Page 21 of El Malo

Rosa

Istep out of my shower, newly cleaned but still harboring a lot of pain. After Javier showed up out of the blue this evening, I’d been reeling. I kept waiting for him to reveal he knows who I am. What I am. But he didn’t. Simply took me to the shed.

Theshed.

One of the locations that have alluded the CIA for years. He simply drove straight to it with me in tow.

I’m not a threat.

Even after him catching me snooping, he didn’t feel as though he needed to keep such a private thing from me. By digging around a little deeper, he let me in.

Michael is right.

I do need to do this.

Seduce the one-dimpled, sexy-as-sin monster.

My core throbs at the reminder of him touching me. If I’m to seduce him, the prospect of him touching me more is a very real idea.

Images of myself naked and beneath that beast of a man flip through my mind fast enough to catch fire. A mewl escapes me. That would be terrifying. Right?

I’m having a hard time convincing myself.

If I’m going to have to fuck Javier Estrada, willingly, then I’m going to need a drink. I walk out of my bathroom once I’m dried and hunt down something sexy. Of course, I own nothing. In the end, I choose a tank top and a short pair of cotton shorts. My pajamas. I groan but don’t give up. I leave my wet hair down to air dry and quickly put on some makeup. Just enough to look like I didn’t put any on. I do, though, make sure to apply a dark shade of red on my lips. Every man loves red lips, I’d assume.

Once I’m satisfied that I look decent enough, I slide on some flip-flops and sneak past the girls’ room. When I’d come home earlier, Yolanda and Silvia were still out. Leticia made me some dinner and pouted when I picked at it. Nobody, including me, knows where Araceli is, but at least Alejandro slipped and indicated she was fine. It gives me hope.

I make my way downstairs and rummage around in the liquor cabinet in the kitchen. There is liquor all over this house, but the kitchen has what I want. Tequila. I grab the bottle and head to the back patio. I’ll get some liquid courage in my veins and then I’ll seek out Estrada. I know he’s here.

The wind is cool and hard enough that it hisses through the trees. I unscrew the bottle and take a long pull on the alcohol. It burns as it slides down my throat. Since I’m always on the job, I don’t drink. I forgot how gross it is. Groaning, I tip the bottle again. I swallow down some more, but my esophagus is already on fire, so it isn’t as difficult to drink this time.

I plop down on a lounger and watch leaves blow into the pool. I make a mental note to have Pablo scoop them out tomorrow.
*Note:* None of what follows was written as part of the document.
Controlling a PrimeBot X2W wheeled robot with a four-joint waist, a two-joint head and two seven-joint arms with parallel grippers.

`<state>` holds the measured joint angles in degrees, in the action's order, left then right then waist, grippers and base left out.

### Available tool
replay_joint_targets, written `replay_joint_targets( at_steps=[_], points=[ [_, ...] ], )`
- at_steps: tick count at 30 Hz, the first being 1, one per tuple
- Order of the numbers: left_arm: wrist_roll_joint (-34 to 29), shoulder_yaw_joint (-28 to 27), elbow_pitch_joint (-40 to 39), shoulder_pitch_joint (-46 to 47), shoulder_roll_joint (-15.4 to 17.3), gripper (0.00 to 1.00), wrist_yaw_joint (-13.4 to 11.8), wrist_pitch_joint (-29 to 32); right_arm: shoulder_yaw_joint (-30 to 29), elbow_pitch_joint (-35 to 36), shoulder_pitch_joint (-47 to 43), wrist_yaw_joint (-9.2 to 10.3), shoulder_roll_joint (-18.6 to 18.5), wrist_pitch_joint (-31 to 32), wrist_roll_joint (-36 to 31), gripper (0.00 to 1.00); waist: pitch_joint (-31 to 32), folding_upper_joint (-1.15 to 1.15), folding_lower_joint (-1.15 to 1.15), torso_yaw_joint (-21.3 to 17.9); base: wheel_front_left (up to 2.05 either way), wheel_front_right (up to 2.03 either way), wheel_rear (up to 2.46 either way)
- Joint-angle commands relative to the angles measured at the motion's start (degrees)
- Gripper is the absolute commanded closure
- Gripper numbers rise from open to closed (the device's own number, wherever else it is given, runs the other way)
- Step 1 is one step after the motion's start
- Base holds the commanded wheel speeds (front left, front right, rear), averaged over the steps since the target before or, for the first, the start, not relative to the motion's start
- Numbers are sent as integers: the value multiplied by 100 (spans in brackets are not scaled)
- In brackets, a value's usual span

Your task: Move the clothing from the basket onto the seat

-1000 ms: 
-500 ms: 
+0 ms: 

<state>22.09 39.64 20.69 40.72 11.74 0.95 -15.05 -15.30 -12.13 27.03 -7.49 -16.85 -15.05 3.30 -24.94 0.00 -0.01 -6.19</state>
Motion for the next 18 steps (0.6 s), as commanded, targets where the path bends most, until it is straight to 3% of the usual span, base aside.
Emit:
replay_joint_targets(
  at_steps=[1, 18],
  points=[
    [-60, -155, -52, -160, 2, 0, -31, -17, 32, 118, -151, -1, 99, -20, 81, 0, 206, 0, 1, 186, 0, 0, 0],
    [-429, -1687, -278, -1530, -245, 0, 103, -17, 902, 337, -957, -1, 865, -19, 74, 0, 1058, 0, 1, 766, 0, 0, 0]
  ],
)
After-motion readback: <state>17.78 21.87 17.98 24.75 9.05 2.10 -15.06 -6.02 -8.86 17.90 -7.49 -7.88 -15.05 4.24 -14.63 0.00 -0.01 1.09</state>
With Yoet coming, I know Javier will want the heated pool ready. His father enjoys swimming.

Sometimes, I look out past the beautiful home and watch the waves. For just a few moments, I can pretend I’m on vacation. Lord knows I need one. I imagine I’m at a fancy hotel and allow myself to dream. Much like I did when I was a young girl. Before all hell broke loose and destroyed my life. Back then, I imagined growing up to be beautiful like my mother. I wanted to marry someone who was just as handsome and fearsome as my father. I realize now that was ridiculous, but at the time it was a girly dream.

In the end, I chose retribution.

I chose a career.

Family and marriage and white picket fences are for soft people. I’m too hard for all that. I started hardening the day I watched my mother bleed out on a greasy kitchen floor.

Tears flood, thanks to the alcohol, and I don’t hold them in. I drink the warming tequila and welcome the fall. My heart that wasn’t very big to begin with suffered its final blow tonight. I’d been reaching and hoping for something with Michael. A small step toward a sliver of happiness. An almost happily ever after. It felt attainable.

But for my every tug for this relationship, he pulled away.

My bitter heart aches for the loss of him.

A part of me is furious at him. I’m a strong, educated, brave woman—imbedded in the hornet’s nest. Each day I stare at the face of danger on behalf of the CIA. I’m a catch. Right?

What does Michael, besides being my superior, have over me that makes him better than me? What makes him think it’s okay to fuck me and then fuck whores behind my back?

Rage bubbles up inside me. Hot and violent. I won’t take him back. Ever. Over the past four years, we’ve had our ups and downs, but for some stupid reason, I forgave him. I give and give and give.

He takes and takes and takes.

Fuck, Michael.

A low, deep voice rumbles behind me. “Yeah, fuck, Michael.”